Yes, as Charles mentioned, the core portfolio [indiscernible] incentives with us for three years and more, right. They've seasoned and so their yields are flat to last year. So they are solid. But any time that you slap on 2 billion of new business that's ramping up, right, you're going to have a pool-up time and that's what's going on.

Daniel Perlin - RBC Capital Markets

Analyst · Dan Perlin from RBC Capital Markets

Okay, understood. Thank you.

Charles Horn

CFO

We'll take one last question.

Operator

Operator

The next question comes from the line of George Mihalos from Credit Suisse.

Georgios Mihalos - Credit Suisse

Analyst · George Mihalos from Credit Suisse

Congrats on the quarter. Just wanted to circle back on the Epsilon margins just to make sure I understand you're talking about that 40 basis points improvement in '14 versus '13 yet the ad agency business continues to grow at very strong healthy clicks, so am I thinking a bit wrong that the agency business should be diluted from the overall margin for Epsilon or is something else happening to help drive the margins higher next year?

Charles Horn

CFO

No, you're absolutely right, George. Over the last two years, if you look at '12 and '13, where we bought two agencies, it definitely had that impact. Now what happens over time is as percentage of the mix gets stabilized, it will start to drop a little bit as we cross-sell, up-sell into the higher value-added products. That's part of it. Now obviously as we can integrate multiply HMI, that gives you a little bit of benefit coming through on the leverage as well.

Ed Heffernan

President

Yes, but let's also be crystal clear here, this event was offered as a service, right. I mean this is not, here's a bunch of software, here's the platform, go have a ball. What we are focused on is a premium level service offering and you know we've been over 5,000 at Epsilon providing that level of service. So you are not going to get the type of leverage that you know you see with some of these other, here just have the product and walk away. We're specifically going after the very deep long-term commitment with a promise of premium level service and you're going to get some leverage, as Charles said, 50 basis point is probably a good number, but that's it.

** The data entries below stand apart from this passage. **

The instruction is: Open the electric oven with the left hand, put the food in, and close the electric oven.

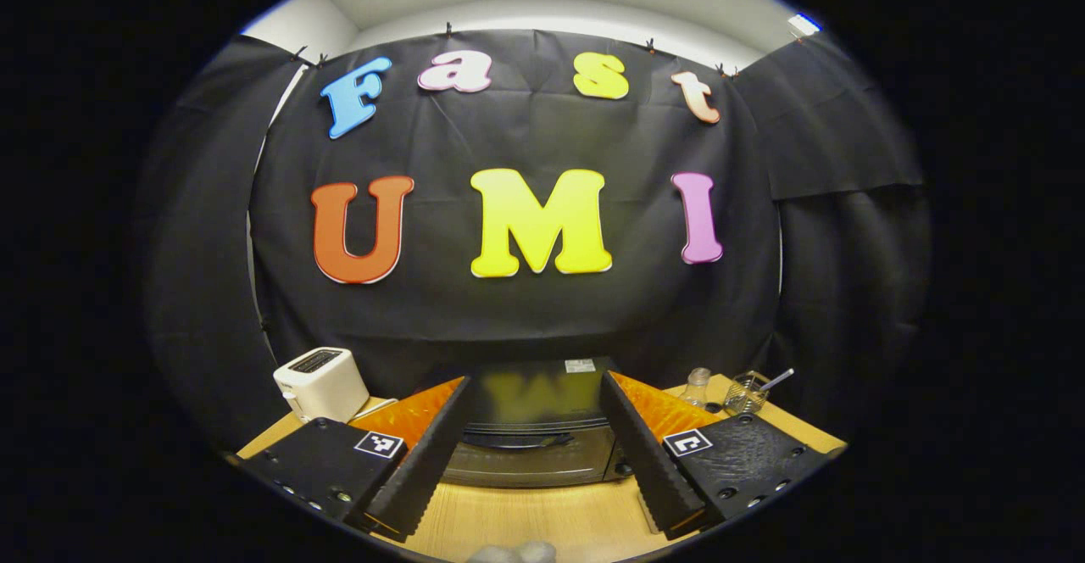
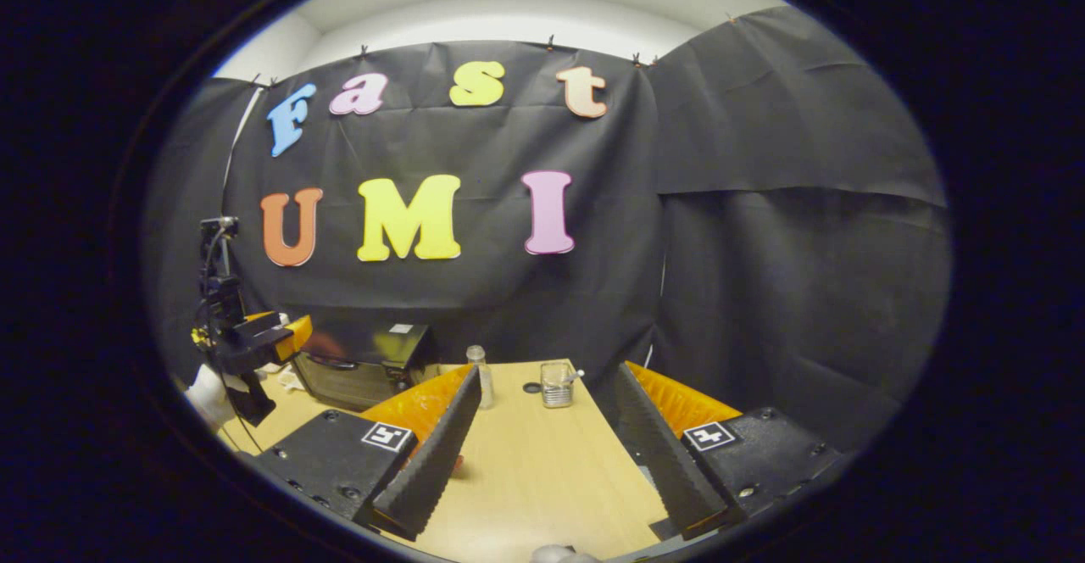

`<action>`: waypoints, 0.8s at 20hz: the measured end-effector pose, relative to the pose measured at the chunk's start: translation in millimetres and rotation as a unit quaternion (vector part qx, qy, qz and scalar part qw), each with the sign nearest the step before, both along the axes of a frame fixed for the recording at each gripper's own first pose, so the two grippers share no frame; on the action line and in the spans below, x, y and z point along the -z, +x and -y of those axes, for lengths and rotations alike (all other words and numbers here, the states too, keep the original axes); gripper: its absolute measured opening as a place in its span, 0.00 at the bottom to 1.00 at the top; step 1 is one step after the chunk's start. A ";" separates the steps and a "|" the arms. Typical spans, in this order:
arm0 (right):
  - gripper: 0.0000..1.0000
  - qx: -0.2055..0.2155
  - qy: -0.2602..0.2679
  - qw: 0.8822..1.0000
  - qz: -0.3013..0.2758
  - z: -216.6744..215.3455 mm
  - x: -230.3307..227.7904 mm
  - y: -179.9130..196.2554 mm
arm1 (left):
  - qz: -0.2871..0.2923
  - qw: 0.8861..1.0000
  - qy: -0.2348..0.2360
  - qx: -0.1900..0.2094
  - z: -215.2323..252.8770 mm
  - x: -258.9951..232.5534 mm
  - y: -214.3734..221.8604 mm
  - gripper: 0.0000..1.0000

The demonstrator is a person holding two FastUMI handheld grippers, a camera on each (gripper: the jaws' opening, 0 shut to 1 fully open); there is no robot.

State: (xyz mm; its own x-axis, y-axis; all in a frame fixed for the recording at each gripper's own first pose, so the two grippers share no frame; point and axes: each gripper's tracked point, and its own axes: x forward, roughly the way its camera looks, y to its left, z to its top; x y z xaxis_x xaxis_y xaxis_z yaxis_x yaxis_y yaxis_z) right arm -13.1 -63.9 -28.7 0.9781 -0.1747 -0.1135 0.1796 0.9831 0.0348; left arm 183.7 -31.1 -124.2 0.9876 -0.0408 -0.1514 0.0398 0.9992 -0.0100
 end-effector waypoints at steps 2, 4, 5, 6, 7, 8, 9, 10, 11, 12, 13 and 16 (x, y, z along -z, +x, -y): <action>1.00 0.016 -0.004 1.000 -0.017 6.7 9.1 -4.7 | -0.016 1.000 -0.008 -0.004 -3.8 22.4 24.9 0.96; 0.98 0.030 -0.001 0.999 -0.022 10.9 11.5 -10.7 | -0.031 0.999 -0.005 -0.011 -10.5 42.8 42.7 0.96; 1.00 0.033 0.003 0.999 -0.024 11.2 13.3 -13.5 | -0.042 0.999 -0.007 -0.012 -13.3 53.6 49.3 0.96; 1.00 0.035 0.007 0.999 -0.024 10.5 16.5 -13.6 | -0.047 0.999 -0.005 -0.013 -14.5 60.5 56.8 0.97; 1.00 0.039 0.012 0.999 -0.026 12.3 19.7 -14.8 | -0.057 0.998 -0.004 -0.014 -17.2 67.6 61.4 0.97; 1.00 0.042 0.019 0.999 -0.029 14.4 24.1 -16.6 | -0.069 0.998 -0.007 -0.010 -15.3 76.7 62.9 0.96; 1.00 0.042 0.027 0.998 -0.028 13.3 26.1 -18.7 | -0.076 0.997 -0.009 -0.005 -12.8 82.9 64.7 0.97; 1.00 0.044 0.035 0.998 -0.028 11.6 26.8 -20.8 | -0.088 0.996 -0.005 0.000 -10.3 91.0 66.8 0.97; 1.00 0.044 0.039 0.998 -0.031 11.5 28.3 -23.6 | -0.104 0.995 0.002 -0.001 -11.2 101.4 65.8 0.97; 1.00 0.045 0.039 0.998 -0.034 11.2 33.1 -26.6 | -0.104 0.995 0.004 -0.001 -12.4 102.7 64.4 0.97; 1.00 0.048 0.037 0.998 -0.036 12.6 33.5 -29.1 | -0.094 0.996 0.007 -0.001 -10.2 100.0 69.3 0.98; 0.98 0.048 0.039 0.997 -0.037 13.0 31.1 -32.8 | -0.104 0.995 0.001 -0.004 -13.3 103.6 64.1 0.97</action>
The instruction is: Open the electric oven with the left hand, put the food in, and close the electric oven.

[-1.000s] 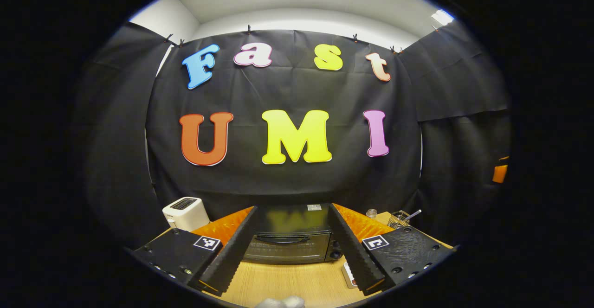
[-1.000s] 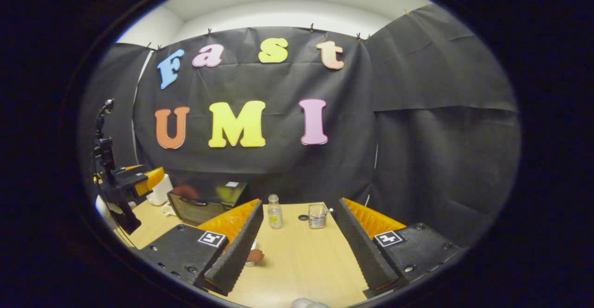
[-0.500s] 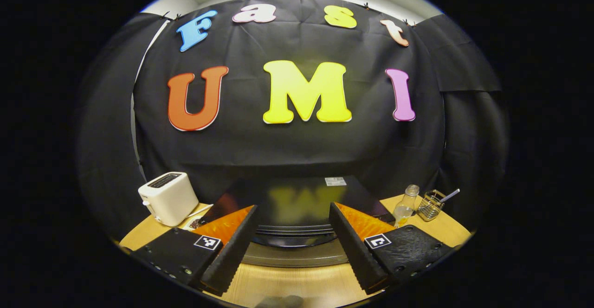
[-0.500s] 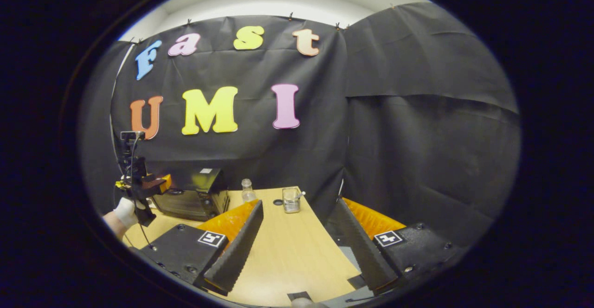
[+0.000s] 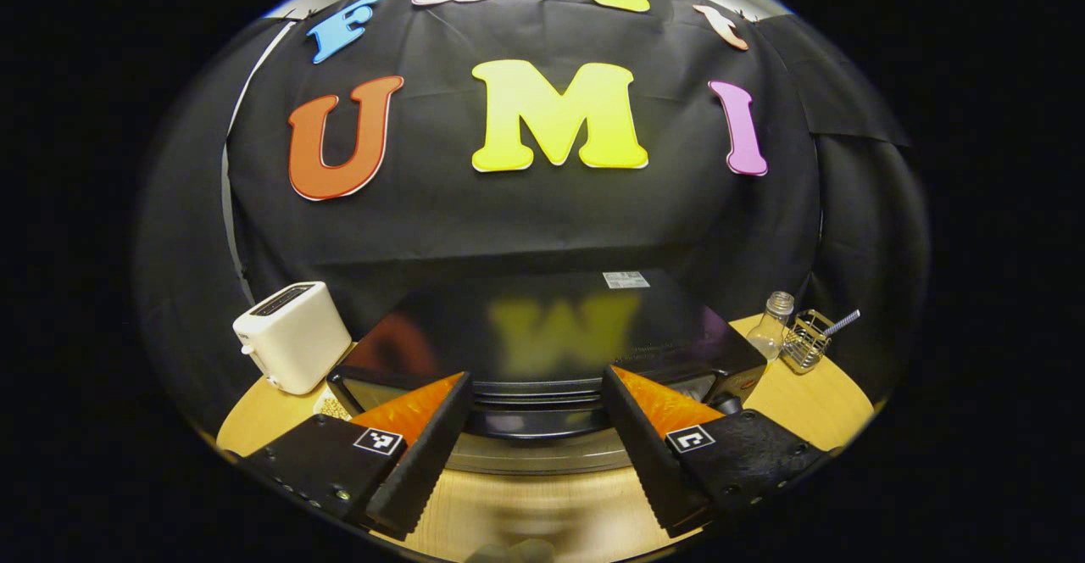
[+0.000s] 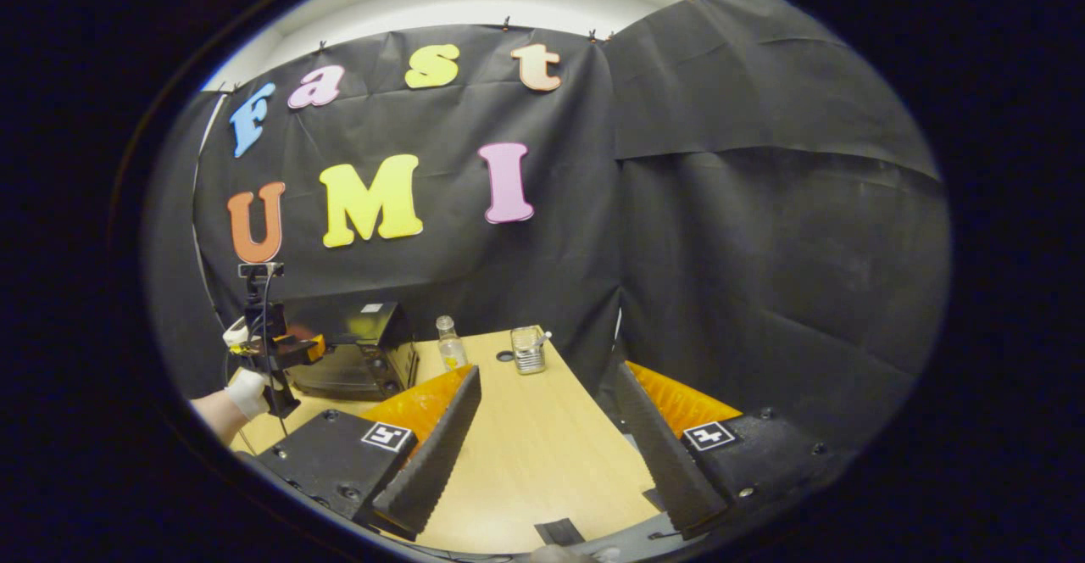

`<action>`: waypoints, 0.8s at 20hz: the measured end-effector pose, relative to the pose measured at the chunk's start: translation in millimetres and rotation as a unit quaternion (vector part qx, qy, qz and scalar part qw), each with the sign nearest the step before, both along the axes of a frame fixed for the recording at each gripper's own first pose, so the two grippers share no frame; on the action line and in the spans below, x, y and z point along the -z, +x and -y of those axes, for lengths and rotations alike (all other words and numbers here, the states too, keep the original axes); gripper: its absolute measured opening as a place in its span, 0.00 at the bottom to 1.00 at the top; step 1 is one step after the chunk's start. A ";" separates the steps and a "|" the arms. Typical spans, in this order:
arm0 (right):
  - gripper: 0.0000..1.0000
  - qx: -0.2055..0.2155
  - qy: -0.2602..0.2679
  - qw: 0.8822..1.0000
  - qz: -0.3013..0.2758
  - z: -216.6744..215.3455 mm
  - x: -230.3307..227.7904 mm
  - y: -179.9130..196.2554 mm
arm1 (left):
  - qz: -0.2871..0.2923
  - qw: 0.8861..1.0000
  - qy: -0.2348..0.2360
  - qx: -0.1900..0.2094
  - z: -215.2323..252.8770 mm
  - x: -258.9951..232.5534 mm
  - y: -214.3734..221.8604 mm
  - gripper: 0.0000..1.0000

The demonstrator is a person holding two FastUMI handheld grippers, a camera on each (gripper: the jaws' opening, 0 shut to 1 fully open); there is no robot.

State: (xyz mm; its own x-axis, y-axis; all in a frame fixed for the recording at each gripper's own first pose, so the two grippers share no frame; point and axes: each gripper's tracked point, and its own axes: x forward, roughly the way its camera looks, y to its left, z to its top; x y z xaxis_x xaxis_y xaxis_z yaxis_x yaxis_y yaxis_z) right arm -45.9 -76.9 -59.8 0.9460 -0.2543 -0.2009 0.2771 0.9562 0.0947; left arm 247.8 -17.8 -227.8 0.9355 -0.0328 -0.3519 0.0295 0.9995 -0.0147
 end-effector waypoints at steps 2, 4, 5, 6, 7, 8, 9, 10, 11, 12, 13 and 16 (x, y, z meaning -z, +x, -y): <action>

Georgios Mihalos - Credit Suisse

Analyst · George Mihalos from Credit Suisse

Okay. And then just last question, you spoke a little bit about the potential for BrandLoyalty revenue synergies, I assume that's bringing that model to the U.S., can you provide any details on that, it sounds like it's not in your numbers for '14 but when might we start seeing that start to come through?

Ed Heffernan

President

It's a fair question. It actually goes both ways. So if you think of BrandLoyalty specialty are these shorter-term 12 to 20 week type loyalty programs, what we don't offer would be the longer-term large loyalty reward platforms that either Epsilon or the coalition program folks in Canada offer. So that would be something that we would be adding to their portfolio of products and at the same time let's keep on about it, we have not been able to penetrate the U.S. marketplace in the grocer segment, we just can't seem to solve the puzzle. We're doing pretty well in a lot of the other verticals but we can't solve the grocer. And perhaps these folks at BrandLoyalty have the secret sauce where maybe the grocers are focusing more on there's a lot of interest in the shorter-term, move the needle, right out of the gate type program that fits with their DNA better than these huge big loyalty builds that we've been focused on in the U.S. So if that's the secret sauce, we'll be thrilled to death, but it should – you're going to see it out of both sides.

Georgios Mihalos - Credit Suisse

Analyst · George Mihalos from Credit Suisse

Okay, great. Thanks guys.

Charles Horn

CFO

Thank you everyone.

Ed Heffernan

President

Okay, I think that's it. So I want to thank everyone for their – to put up with us and talk to everyone next quarter. Bye-bye.

Operator

Operator

This concludes today's conference call. You may now disconnect.